▶ Your instructions:
Each line from the opening of the records that follow to the line with "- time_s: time" needs to be written out exactly. Add nothing.

Start of Source material

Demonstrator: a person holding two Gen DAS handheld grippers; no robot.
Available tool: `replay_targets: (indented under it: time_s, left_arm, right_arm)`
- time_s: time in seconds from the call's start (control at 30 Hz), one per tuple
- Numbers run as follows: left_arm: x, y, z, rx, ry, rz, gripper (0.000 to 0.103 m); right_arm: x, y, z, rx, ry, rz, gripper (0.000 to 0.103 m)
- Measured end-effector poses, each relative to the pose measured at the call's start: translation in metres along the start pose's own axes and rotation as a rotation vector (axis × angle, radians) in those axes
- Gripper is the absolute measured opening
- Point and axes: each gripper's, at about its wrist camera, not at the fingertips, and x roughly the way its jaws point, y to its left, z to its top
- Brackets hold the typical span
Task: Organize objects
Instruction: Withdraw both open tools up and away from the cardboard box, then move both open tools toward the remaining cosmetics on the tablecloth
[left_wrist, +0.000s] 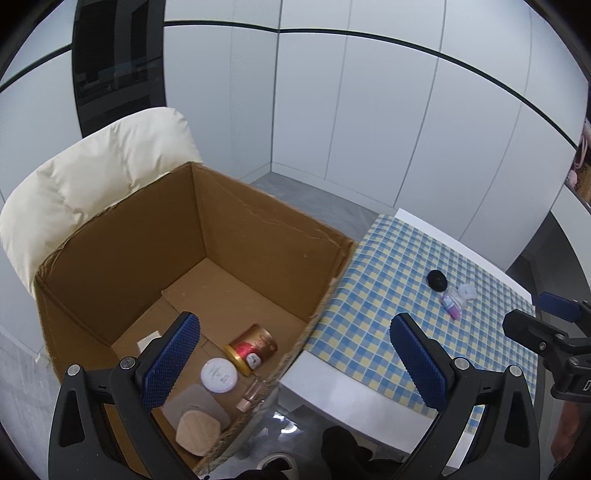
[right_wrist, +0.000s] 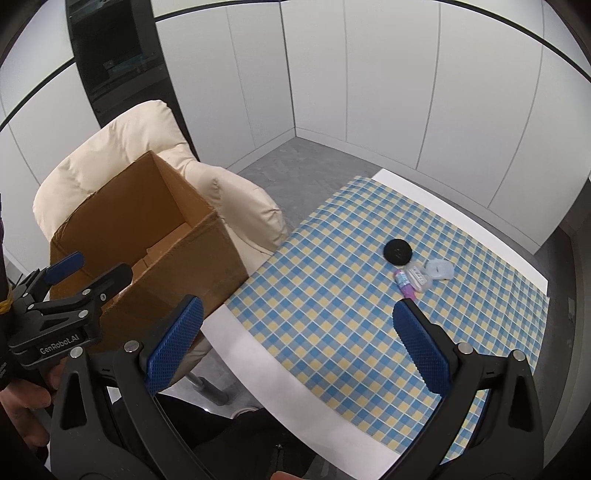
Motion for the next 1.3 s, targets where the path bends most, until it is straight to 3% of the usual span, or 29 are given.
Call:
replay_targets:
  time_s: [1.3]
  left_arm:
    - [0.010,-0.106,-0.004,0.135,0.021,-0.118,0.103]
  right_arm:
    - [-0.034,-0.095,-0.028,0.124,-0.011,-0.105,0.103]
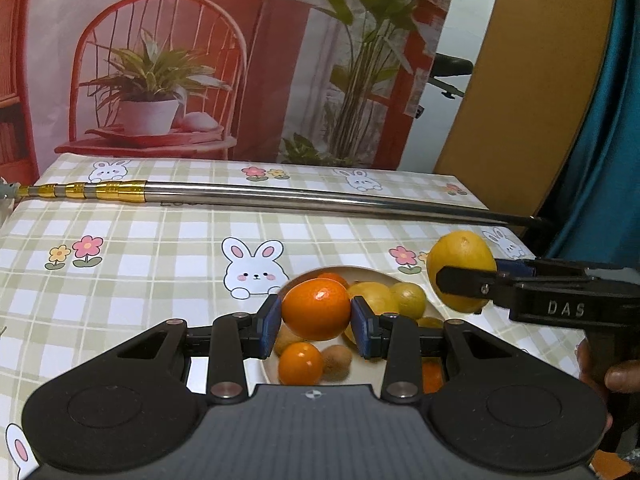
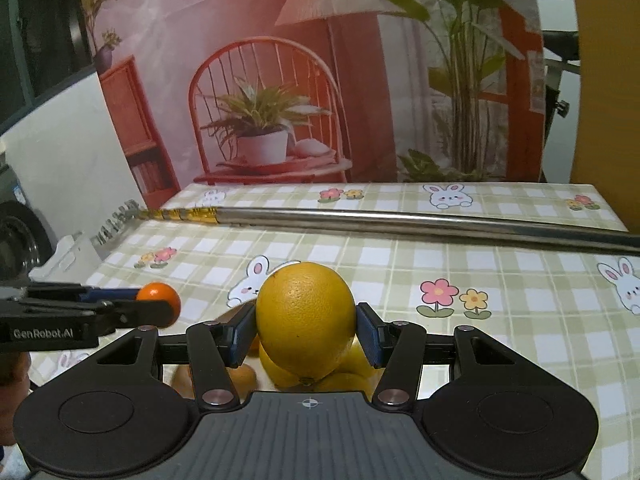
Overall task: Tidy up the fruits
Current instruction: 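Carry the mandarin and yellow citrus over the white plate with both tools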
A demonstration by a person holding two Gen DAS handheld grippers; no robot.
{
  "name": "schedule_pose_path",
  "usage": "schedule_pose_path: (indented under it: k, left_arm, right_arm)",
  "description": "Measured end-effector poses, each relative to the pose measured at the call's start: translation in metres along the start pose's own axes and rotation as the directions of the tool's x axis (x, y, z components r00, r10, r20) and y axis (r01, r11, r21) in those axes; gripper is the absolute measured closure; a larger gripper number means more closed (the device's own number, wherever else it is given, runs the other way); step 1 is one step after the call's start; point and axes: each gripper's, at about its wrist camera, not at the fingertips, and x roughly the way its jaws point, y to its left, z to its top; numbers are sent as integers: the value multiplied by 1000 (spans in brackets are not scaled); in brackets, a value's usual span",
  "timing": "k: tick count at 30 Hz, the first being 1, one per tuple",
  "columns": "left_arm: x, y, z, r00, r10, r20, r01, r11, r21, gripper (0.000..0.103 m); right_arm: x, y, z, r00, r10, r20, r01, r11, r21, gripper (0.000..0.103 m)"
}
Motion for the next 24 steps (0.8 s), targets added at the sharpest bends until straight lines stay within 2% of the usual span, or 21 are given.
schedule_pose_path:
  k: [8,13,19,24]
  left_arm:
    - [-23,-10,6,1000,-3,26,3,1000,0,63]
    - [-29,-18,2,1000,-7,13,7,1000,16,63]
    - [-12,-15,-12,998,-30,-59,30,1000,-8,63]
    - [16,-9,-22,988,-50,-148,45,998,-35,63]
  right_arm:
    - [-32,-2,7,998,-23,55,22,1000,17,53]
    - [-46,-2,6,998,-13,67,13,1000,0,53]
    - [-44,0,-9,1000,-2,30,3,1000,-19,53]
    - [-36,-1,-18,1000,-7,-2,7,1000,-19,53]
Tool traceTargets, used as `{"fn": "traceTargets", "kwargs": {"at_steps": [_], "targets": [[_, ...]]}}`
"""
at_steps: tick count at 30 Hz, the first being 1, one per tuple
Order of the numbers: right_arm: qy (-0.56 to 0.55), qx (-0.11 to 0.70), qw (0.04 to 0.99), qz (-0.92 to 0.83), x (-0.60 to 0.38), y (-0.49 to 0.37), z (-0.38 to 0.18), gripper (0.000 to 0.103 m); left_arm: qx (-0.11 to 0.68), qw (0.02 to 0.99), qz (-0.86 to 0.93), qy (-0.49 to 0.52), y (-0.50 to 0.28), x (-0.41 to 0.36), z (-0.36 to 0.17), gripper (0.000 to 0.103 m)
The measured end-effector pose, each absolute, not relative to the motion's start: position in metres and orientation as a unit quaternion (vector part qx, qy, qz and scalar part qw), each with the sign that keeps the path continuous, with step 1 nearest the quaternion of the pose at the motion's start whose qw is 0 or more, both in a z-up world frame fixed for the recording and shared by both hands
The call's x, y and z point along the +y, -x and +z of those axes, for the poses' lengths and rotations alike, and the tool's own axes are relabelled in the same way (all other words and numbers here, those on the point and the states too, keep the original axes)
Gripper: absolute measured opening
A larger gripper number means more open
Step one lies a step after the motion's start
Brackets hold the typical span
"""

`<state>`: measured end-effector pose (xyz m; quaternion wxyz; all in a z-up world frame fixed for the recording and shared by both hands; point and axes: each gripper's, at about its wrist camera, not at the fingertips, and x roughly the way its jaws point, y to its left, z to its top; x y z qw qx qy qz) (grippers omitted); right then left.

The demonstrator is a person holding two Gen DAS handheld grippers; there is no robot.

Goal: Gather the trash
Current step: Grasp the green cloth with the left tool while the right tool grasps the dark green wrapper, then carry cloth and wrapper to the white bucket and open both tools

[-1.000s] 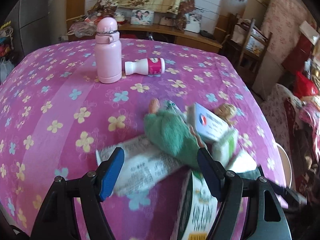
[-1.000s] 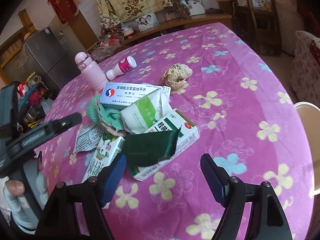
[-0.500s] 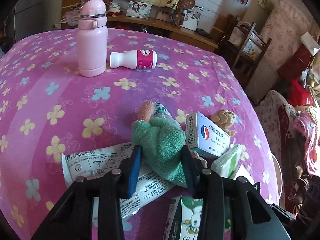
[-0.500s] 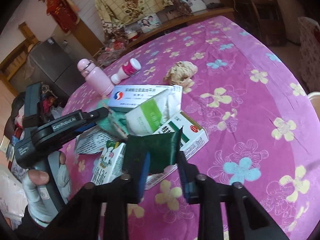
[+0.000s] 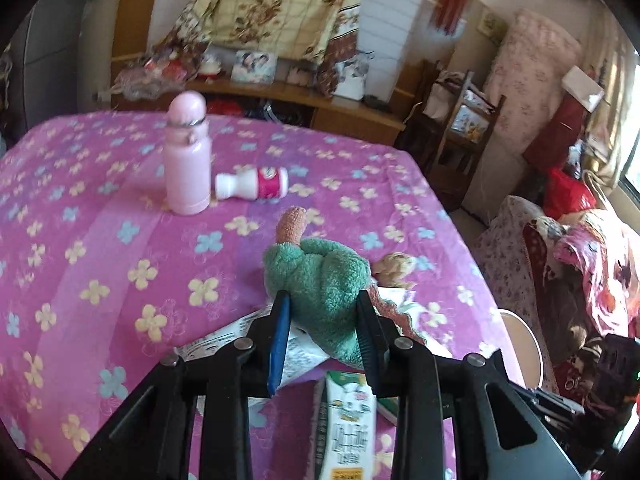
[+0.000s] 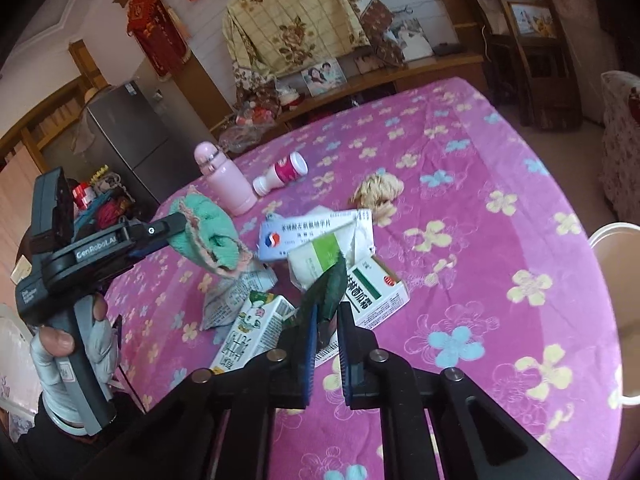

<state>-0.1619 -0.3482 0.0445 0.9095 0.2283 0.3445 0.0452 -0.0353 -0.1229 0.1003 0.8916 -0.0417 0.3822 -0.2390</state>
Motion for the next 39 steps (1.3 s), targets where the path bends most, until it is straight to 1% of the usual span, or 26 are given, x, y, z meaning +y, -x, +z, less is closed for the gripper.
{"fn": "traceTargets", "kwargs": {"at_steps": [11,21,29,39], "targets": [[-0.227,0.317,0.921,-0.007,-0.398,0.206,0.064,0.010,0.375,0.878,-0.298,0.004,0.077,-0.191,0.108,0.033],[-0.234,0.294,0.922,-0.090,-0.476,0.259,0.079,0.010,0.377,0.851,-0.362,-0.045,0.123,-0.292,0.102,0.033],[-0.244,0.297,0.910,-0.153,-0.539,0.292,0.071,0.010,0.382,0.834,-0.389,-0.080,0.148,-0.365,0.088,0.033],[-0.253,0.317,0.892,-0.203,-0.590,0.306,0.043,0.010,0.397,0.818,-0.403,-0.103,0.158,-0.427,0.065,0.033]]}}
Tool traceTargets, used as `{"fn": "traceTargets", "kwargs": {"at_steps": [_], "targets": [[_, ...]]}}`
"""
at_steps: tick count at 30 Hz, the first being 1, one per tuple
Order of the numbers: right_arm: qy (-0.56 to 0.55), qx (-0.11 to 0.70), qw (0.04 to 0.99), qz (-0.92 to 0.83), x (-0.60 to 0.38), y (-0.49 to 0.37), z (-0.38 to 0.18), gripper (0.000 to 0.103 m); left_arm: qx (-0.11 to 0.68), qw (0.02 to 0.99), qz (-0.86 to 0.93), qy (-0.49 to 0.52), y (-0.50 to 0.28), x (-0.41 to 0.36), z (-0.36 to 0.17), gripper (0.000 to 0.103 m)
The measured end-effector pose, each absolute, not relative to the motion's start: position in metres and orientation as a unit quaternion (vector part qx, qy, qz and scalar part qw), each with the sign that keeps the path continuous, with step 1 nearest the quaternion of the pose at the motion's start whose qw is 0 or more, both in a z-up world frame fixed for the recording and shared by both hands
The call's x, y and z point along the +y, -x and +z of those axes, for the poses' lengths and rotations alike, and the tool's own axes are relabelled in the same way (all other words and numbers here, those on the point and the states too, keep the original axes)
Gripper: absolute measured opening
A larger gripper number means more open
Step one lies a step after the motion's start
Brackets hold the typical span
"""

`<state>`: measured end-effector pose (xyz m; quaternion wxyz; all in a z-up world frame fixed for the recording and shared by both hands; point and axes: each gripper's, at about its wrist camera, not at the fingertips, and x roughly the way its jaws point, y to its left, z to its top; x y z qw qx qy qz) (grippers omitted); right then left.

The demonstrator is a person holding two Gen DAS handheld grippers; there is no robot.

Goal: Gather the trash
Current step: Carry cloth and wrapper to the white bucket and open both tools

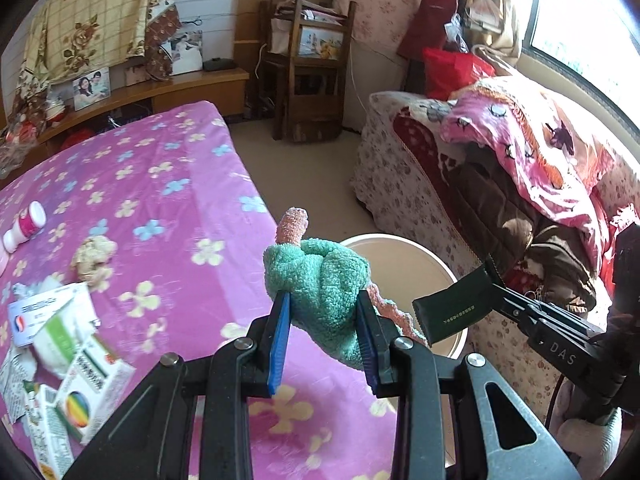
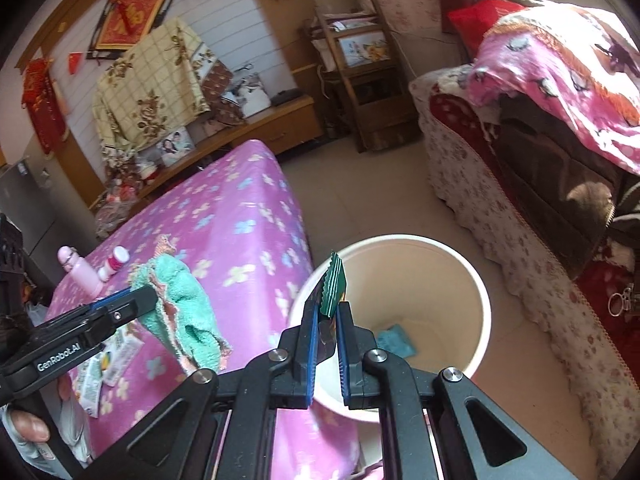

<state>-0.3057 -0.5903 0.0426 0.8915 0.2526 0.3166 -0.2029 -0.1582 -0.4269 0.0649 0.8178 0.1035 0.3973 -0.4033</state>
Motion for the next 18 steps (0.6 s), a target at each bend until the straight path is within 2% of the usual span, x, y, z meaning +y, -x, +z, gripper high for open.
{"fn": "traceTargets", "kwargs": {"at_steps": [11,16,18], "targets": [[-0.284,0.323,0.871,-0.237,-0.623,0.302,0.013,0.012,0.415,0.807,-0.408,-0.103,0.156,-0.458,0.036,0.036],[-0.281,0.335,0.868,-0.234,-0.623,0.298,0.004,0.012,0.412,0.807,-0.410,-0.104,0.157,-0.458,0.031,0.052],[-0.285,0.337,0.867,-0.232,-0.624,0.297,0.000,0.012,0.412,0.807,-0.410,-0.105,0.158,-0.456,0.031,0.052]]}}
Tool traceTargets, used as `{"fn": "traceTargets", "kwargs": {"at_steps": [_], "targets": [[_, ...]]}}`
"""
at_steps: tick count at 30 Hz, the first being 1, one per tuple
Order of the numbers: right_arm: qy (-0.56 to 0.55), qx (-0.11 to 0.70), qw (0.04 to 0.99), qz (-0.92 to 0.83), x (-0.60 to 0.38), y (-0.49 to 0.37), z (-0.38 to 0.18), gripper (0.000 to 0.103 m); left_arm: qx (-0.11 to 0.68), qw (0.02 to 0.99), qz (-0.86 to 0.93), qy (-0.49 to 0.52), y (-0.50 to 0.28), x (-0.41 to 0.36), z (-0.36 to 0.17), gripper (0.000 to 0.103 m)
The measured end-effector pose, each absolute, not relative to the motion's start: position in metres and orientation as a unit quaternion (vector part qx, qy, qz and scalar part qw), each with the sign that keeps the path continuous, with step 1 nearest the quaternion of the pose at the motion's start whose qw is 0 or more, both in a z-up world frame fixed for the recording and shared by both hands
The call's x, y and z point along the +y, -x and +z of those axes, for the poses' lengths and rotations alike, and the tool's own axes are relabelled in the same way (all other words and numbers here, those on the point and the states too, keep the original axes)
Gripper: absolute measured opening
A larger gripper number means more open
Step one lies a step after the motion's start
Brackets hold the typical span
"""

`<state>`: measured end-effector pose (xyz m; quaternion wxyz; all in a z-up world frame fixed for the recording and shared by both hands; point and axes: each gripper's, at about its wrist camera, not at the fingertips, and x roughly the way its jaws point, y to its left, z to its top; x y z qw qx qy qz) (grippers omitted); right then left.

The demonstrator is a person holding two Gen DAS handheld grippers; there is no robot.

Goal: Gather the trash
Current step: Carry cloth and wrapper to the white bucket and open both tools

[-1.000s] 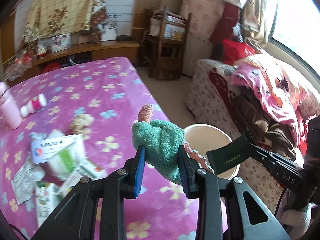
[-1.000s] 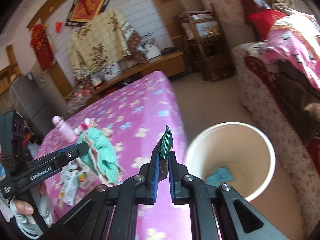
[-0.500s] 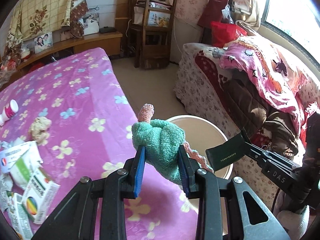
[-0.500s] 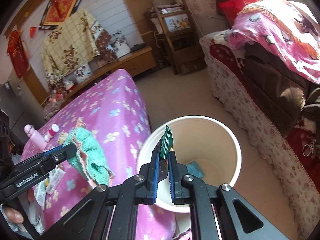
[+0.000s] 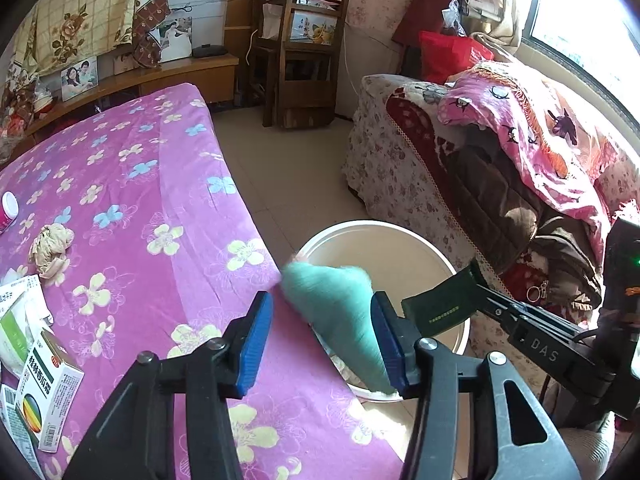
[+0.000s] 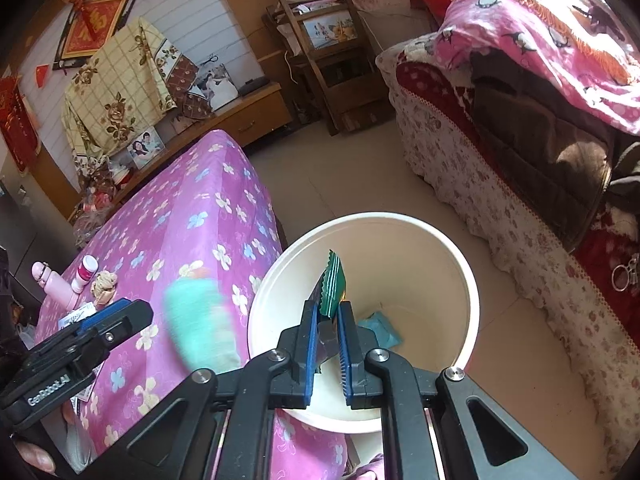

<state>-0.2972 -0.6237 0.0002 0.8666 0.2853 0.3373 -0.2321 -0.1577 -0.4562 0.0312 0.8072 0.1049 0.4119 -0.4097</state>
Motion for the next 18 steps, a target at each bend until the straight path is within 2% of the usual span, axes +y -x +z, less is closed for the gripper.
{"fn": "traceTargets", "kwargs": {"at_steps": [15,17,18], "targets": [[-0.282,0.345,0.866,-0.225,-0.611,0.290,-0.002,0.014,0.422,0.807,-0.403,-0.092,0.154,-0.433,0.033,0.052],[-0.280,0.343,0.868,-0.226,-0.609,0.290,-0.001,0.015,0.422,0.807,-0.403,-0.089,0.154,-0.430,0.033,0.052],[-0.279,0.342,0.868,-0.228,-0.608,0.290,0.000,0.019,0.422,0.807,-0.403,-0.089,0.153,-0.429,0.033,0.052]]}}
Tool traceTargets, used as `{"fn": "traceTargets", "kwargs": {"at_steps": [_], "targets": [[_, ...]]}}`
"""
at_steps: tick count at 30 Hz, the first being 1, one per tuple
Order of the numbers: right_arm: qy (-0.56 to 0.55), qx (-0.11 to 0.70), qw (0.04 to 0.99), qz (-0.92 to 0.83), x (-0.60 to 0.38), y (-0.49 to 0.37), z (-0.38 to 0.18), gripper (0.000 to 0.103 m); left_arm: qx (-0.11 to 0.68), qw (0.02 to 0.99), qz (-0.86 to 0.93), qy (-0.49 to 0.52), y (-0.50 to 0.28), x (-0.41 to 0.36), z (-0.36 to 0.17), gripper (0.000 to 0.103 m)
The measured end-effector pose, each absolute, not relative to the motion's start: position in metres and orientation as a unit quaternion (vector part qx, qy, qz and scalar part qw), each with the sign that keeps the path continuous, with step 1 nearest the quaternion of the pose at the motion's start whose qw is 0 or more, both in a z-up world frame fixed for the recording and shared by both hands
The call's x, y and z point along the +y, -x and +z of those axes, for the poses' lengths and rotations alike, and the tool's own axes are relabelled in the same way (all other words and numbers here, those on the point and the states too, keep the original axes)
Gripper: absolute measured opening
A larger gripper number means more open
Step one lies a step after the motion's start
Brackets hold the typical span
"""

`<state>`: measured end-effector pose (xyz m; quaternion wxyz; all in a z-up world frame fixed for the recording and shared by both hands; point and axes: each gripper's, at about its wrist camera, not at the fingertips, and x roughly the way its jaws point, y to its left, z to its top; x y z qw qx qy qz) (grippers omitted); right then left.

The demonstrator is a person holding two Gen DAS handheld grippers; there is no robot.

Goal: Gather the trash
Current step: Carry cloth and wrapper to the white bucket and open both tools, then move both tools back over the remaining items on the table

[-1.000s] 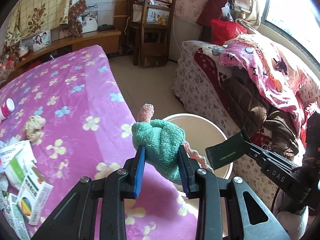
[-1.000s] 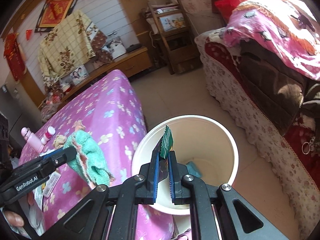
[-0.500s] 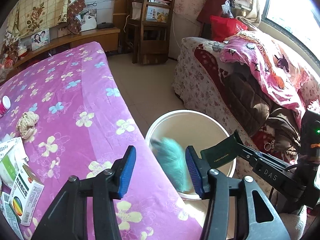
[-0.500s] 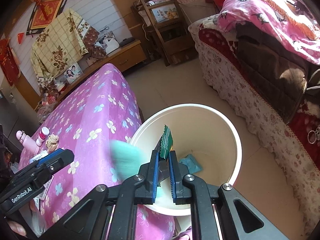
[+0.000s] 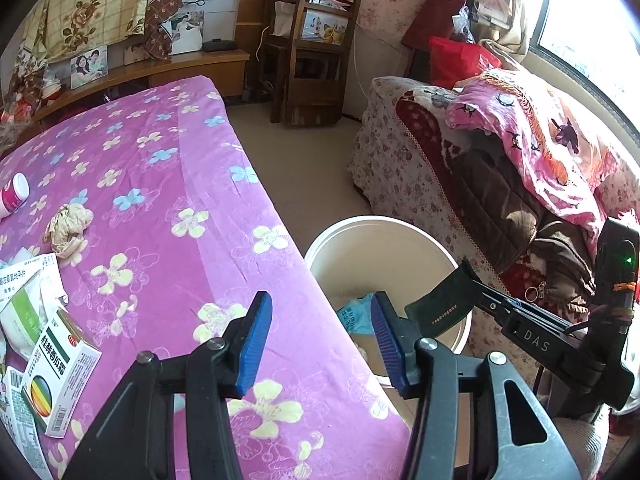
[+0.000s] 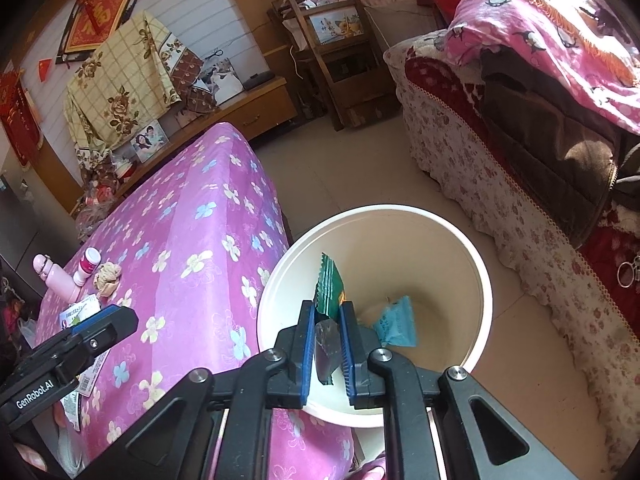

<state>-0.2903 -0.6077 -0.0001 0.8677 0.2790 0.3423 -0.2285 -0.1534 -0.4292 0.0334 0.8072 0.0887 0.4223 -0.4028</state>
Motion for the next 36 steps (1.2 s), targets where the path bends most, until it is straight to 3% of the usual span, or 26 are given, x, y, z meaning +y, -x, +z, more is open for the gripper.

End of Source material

▶ The completed task:
Demonstrator: a person holding two Gen DAS handheld grippers; no robot.
Available tool: `replay_targets: (indented under it: time_s, left_arm, right_arm)`
- time_s: time in seconds from the call's start (control at 30 Hz), one per tuple

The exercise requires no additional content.